**Exercise prompt**
Among the entries below, find the lines with "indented" and copy them.

Data excerpts
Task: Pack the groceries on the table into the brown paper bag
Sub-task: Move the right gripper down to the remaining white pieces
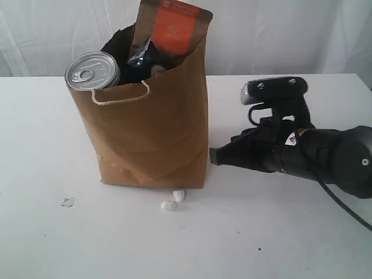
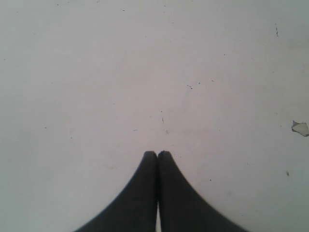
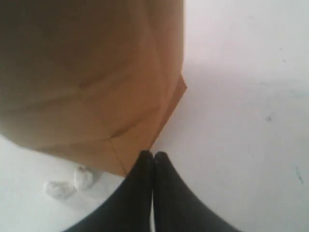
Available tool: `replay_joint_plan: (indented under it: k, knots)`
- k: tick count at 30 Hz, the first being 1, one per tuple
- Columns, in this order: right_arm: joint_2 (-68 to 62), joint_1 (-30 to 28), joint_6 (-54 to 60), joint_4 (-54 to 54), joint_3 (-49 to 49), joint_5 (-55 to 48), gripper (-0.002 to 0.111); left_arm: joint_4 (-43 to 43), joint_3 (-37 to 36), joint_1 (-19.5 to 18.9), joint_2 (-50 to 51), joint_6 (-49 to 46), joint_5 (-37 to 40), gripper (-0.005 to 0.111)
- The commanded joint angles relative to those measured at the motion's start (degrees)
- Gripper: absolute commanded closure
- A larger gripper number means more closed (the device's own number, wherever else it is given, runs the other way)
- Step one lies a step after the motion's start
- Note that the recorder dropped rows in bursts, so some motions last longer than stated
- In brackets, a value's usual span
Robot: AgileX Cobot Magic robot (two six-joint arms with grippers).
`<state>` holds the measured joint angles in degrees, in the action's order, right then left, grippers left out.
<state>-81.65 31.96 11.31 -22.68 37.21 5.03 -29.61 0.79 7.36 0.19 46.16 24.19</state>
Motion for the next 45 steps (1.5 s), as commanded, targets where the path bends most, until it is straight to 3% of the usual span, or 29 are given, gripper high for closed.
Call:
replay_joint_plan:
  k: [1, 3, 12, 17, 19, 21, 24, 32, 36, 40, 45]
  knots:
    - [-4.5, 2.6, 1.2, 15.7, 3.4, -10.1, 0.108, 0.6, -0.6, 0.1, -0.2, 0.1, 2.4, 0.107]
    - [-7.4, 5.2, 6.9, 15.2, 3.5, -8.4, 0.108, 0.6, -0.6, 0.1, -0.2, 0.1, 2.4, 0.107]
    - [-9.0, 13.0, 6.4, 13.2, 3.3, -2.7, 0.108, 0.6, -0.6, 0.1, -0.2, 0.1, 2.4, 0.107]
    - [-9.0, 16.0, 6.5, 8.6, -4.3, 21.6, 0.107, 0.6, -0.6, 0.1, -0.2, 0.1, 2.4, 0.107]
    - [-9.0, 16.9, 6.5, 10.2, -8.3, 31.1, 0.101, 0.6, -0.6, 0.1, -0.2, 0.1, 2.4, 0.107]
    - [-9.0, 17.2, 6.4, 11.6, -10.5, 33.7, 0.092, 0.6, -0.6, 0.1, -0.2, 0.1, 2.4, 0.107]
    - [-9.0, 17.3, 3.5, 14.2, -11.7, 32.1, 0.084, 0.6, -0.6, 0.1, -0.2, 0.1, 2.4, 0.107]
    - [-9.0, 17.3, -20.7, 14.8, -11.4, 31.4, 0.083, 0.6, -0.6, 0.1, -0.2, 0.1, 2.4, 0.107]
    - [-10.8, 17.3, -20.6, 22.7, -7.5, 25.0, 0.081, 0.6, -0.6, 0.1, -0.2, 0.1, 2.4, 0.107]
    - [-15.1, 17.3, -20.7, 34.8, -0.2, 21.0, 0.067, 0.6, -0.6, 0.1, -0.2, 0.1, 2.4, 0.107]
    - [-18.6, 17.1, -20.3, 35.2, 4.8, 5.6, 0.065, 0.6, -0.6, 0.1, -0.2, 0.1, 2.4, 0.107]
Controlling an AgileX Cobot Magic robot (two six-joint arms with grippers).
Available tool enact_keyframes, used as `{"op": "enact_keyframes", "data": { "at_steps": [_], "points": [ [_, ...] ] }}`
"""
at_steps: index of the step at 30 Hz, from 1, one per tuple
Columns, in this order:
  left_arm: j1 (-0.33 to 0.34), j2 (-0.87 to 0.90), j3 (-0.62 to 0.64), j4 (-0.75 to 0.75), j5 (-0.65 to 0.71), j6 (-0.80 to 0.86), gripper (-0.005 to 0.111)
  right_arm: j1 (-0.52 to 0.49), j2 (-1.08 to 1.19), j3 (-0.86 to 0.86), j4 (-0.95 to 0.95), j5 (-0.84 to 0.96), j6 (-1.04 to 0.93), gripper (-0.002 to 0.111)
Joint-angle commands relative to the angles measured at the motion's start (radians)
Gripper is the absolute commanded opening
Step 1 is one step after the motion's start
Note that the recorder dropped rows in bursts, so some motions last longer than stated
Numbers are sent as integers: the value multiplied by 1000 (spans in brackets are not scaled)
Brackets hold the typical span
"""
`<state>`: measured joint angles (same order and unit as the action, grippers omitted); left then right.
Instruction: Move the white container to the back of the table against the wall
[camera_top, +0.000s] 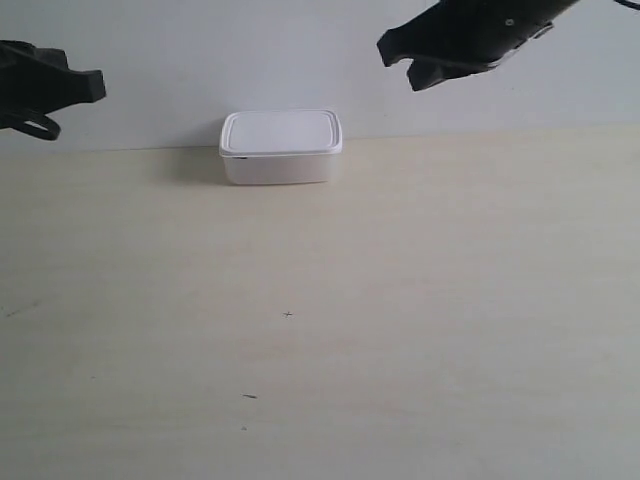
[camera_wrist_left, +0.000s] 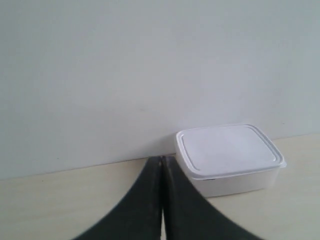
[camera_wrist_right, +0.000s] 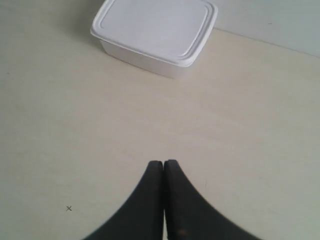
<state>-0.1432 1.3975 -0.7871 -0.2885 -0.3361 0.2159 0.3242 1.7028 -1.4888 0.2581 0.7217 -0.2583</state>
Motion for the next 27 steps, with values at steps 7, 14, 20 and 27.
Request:
{"op": "enact_keyframes", "data": {
  "at_steps": [7, 14, 20, 27],
  "points": [
    [4, -273, 78, 6, 129, -24, 0, 2, -402, 299, 5, -179, -36, 0],
    [4, -694, 239, 23, 180, -40, 0, 2, -740, 513, 5, -194, -57, 0],
    [4, -1120, 277, 23, 556, -40, 0, 2, -1110, 643, 73, -75, -48, 0],
    [4, -1360, 300, 64, 760, -39, 0, 2, -1330, 810, 80, -43, -31, 0]
  ]
}}
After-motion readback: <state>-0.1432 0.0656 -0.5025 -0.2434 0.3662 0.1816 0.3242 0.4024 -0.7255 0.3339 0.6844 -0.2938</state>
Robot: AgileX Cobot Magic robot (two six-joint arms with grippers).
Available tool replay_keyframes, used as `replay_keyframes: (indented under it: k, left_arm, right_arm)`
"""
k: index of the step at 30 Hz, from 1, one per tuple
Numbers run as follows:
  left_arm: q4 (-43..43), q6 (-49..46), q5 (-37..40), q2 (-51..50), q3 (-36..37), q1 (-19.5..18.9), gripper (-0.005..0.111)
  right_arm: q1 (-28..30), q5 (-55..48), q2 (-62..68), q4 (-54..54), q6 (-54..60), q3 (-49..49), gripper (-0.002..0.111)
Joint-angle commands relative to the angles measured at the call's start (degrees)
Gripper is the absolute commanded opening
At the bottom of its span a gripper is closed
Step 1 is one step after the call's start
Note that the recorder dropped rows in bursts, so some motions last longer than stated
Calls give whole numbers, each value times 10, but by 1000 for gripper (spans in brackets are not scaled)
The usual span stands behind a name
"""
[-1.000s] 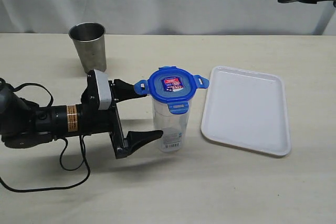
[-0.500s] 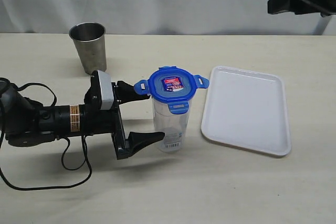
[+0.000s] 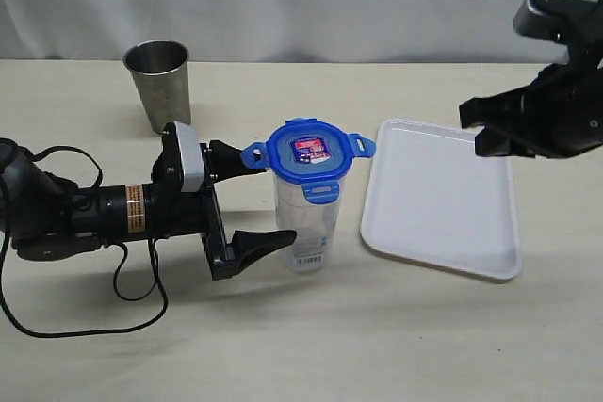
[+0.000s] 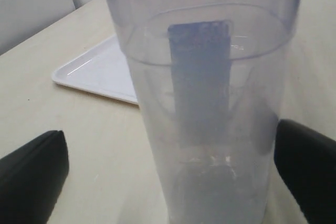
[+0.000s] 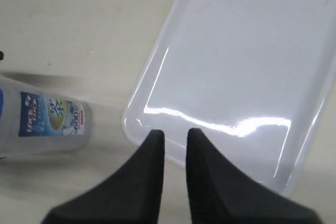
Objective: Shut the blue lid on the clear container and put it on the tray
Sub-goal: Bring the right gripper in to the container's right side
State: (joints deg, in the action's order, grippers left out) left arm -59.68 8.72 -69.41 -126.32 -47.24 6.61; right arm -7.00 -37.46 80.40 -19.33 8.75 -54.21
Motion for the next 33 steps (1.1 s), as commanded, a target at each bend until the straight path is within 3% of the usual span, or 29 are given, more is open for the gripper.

**Written solution**
Available tool: `replay_joint_plan: (indented under it: k, knots)`
Available tool replay_keyframes, used as `replay_keyframes: (indented under it: k, left_arm, right_arm)`

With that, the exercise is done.